As far guidelines go, the Lancet has a mini survey of the varying stance of various government and health authorities as of March 20.

There are also some recent developments regarding the stance of the US gov't and CDC:

One internal memo for the Centers for Disease Control and Prevention says that even simple cloth masks could help reduce the risk of virus transmission, the Washington Post reports.

It's also clear the prior CDC stance was substantially influenced by the shortage affecting medical professionals:

Dr Fauci told CNN he would "lean towards" recommending a "much more broad, community-wide use of masks outside of the health care setting" once there was a sufficient supply of masks for healthcare workers.

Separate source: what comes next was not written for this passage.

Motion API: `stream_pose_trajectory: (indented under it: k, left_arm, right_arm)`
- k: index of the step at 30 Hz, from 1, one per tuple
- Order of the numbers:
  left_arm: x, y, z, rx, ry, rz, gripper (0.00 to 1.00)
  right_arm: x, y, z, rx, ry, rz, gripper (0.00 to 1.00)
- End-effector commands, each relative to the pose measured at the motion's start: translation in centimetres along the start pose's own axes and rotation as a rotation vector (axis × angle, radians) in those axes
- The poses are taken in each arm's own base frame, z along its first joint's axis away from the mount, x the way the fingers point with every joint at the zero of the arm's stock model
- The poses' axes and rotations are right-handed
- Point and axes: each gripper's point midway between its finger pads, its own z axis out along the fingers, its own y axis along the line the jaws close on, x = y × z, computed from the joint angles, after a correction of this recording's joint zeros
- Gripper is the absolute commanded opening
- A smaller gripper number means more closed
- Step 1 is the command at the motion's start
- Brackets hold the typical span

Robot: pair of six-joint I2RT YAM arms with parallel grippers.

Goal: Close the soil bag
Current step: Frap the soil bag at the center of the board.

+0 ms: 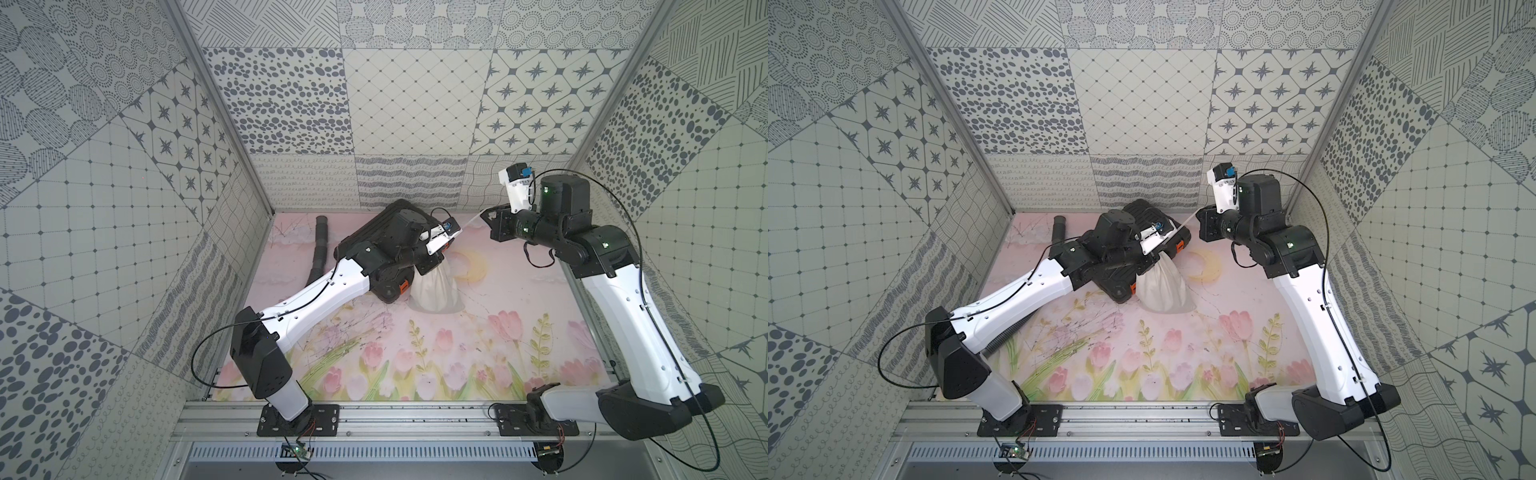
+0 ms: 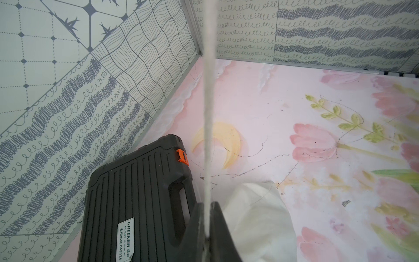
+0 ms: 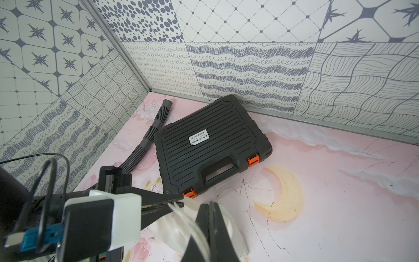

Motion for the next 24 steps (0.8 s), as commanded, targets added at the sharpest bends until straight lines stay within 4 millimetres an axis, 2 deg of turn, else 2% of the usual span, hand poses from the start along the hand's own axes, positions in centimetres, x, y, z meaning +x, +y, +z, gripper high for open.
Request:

Prior CDC (2009) [pandemic] recommendations, do/did include respirators for vulnerable populations, when no alternatives exist, like simply them avoiding a "crowded setting" (see table/image below). I'll also emphasize from there that with respect to inhalation, a distinction (of degree of protection) can made between masks and respirators:

The optimal use of respirators requires fit testing, training and medical clearance. Proper use is recommended to maximize effectiveness. The use of facemasks may be considered as an alternative to respirators, although they are not as effective as respirators in preventing inhalation of small particles, which is one potential route of influenza transmission. There is limited evidence available to suggest that use of a respirator without fit-testing may still provide better protection than a facemask against inhalation of small particles. Respirators are not recommended for children or persons who have facial hair.